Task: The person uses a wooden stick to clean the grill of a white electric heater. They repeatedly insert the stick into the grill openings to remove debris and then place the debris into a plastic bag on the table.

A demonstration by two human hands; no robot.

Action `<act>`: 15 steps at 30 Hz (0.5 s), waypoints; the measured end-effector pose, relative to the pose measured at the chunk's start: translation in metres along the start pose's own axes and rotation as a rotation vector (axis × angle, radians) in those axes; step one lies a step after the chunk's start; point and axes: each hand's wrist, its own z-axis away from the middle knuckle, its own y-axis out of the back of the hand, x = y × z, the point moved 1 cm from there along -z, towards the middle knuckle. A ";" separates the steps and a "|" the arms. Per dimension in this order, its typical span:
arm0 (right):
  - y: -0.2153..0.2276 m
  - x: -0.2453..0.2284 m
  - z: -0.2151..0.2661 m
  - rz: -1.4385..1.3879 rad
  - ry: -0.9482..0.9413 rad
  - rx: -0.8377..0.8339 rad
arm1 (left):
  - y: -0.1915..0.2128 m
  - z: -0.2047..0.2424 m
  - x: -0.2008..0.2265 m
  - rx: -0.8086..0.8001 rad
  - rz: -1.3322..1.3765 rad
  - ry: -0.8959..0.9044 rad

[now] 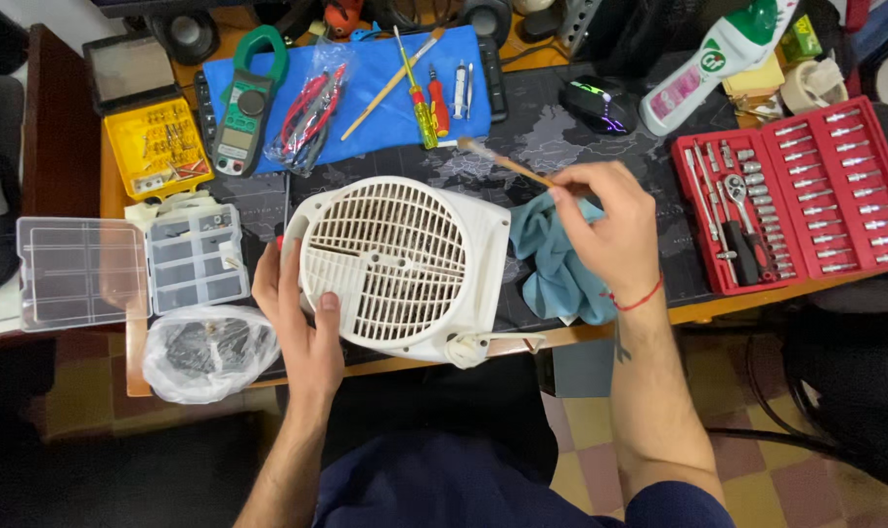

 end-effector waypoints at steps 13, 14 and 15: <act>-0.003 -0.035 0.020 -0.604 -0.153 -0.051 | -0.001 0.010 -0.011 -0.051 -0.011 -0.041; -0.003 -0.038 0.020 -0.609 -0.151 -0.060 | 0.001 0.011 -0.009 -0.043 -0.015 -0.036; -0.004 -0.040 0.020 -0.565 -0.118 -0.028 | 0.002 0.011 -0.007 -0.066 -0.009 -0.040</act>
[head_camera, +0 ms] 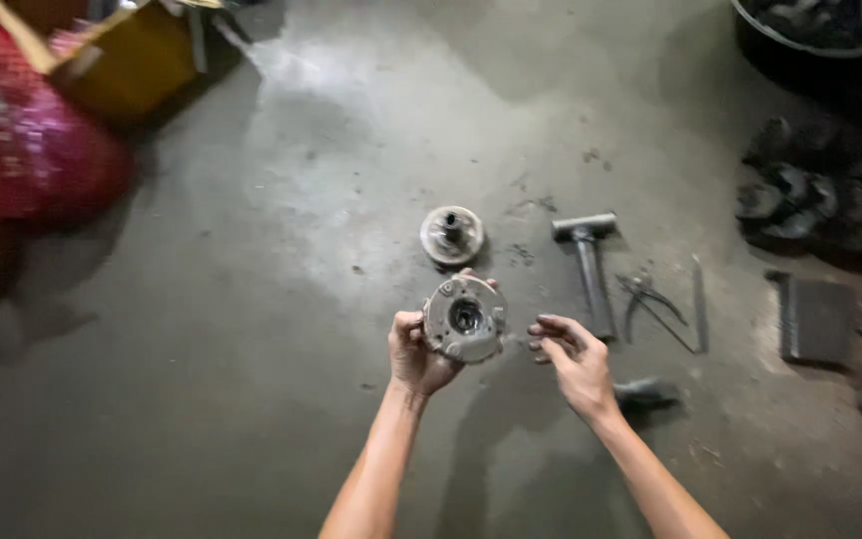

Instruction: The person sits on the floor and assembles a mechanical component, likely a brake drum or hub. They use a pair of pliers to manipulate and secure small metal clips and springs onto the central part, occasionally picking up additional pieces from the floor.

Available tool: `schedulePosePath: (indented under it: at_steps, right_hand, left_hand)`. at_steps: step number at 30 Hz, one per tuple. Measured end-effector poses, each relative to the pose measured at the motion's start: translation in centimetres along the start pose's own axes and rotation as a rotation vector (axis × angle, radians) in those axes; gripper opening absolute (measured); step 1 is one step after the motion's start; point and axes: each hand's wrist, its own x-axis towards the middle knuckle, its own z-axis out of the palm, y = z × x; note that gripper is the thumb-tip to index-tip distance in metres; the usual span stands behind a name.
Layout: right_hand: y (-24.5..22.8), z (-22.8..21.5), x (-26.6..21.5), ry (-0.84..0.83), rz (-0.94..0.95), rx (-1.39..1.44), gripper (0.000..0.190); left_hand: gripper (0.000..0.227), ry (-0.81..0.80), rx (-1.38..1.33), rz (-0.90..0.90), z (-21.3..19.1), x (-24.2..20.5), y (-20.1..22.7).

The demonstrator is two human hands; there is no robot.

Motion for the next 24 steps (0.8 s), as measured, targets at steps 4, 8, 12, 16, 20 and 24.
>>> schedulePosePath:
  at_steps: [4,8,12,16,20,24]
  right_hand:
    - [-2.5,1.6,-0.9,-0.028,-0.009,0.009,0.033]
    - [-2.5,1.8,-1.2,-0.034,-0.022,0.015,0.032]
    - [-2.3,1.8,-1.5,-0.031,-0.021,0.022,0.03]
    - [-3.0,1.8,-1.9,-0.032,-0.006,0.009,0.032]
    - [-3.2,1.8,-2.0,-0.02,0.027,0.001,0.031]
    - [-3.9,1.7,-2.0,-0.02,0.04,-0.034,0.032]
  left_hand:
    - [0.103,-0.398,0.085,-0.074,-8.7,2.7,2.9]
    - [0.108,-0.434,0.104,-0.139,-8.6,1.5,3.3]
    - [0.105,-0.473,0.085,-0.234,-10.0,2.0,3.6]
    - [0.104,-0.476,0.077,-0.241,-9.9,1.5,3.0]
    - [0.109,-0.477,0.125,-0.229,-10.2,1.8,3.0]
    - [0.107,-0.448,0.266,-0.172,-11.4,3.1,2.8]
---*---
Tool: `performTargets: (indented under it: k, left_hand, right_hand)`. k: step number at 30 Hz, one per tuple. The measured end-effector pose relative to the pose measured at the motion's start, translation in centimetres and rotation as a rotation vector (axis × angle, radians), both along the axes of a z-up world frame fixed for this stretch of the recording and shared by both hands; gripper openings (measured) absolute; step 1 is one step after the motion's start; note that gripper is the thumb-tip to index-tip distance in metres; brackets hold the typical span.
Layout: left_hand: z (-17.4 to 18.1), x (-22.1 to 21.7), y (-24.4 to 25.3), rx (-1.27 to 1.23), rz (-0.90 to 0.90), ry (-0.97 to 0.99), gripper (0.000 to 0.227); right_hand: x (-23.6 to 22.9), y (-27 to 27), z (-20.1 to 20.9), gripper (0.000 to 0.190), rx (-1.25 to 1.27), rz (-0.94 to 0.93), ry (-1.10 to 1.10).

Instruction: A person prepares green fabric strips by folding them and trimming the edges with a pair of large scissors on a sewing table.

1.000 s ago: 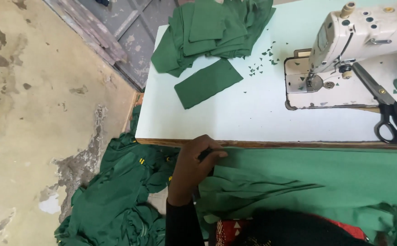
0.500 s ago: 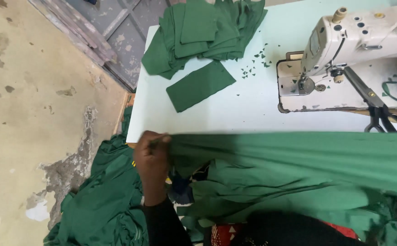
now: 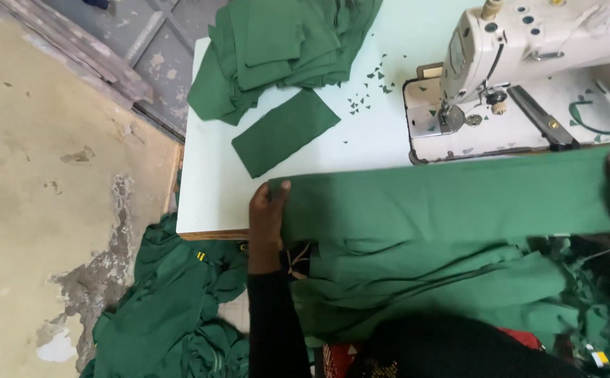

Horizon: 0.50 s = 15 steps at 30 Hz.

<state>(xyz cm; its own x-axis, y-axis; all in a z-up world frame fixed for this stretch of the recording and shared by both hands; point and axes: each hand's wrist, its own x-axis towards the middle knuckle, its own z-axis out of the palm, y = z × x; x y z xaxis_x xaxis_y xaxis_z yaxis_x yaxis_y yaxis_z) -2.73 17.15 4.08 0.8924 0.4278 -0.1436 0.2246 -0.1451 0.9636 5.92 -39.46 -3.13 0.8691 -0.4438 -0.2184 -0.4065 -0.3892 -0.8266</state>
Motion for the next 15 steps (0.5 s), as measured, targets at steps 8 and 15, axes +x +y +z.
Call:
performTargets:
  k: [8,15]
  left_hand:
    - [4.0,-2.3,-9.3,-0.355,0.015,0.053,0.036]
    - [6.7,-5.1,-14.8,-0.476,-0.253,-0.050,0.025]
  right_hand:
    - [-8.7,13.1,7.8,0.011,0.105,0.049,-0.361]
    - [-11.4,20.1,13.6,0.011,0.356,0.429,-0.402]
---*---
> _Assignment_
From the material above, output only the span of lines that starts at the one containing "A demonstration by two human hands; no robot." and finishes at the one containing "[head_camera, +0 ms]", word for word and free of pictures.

> _Solution to the exercise_
A demonstration by two human hands; no robot.

Action `<act>`: 15 steps at 30 Hz (0.5 s), waypoints; the measured end-effector pose, relative to the pose measured at the chunk's start: translation in metres along the start pose's own axes and rotation as a rotation vector (axis × angle, radians) in those axes; step one lies a step after the chunk's start; point and axes: each hand's wrist, its own z-axis away from the middle knuckle, its own y-axis out of the back of the hand, x = y × z, the point moved 1 cm from there along -z, towards the middle knuckle. A ";" separates the steps and a "|" the arms. Per dimension in this order, its typical span:
arm0 (right):
  - y: -0.2153..0.2276 m
  - x: -0.2453..0.2284 m
  - z: -0.2151..0.2661 m
  - rz: -1.4385..1.3879 rad
  - ry: -0.9482..0.9413 rad
  - rx: -0.8377..0.8339 rad
arm1 (left):
  - y: -0.1915..0.2128 m
  - z: -0.2047..0.2424 m
  - x: -0.2008..0.2265 m
  - rx: -0.8086..0.8001 rad
  - rz: -1.3322..1.3765 rad
  - ry: -0.8959..0.9044 rad

[now] 

 end-effector waypoints at steps 13, 14 and 15: <act>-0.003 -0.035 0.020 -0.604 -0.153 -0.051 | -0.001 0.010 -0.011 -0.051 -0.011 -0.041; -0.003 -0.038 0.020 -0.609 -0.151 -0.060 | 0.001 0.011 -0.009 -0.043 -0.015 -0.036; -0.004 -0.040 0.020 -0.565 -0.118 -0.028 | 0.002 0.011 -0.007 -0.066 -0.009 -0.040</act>
[head_camera, +0 ms] 

This exercise is now fully answered.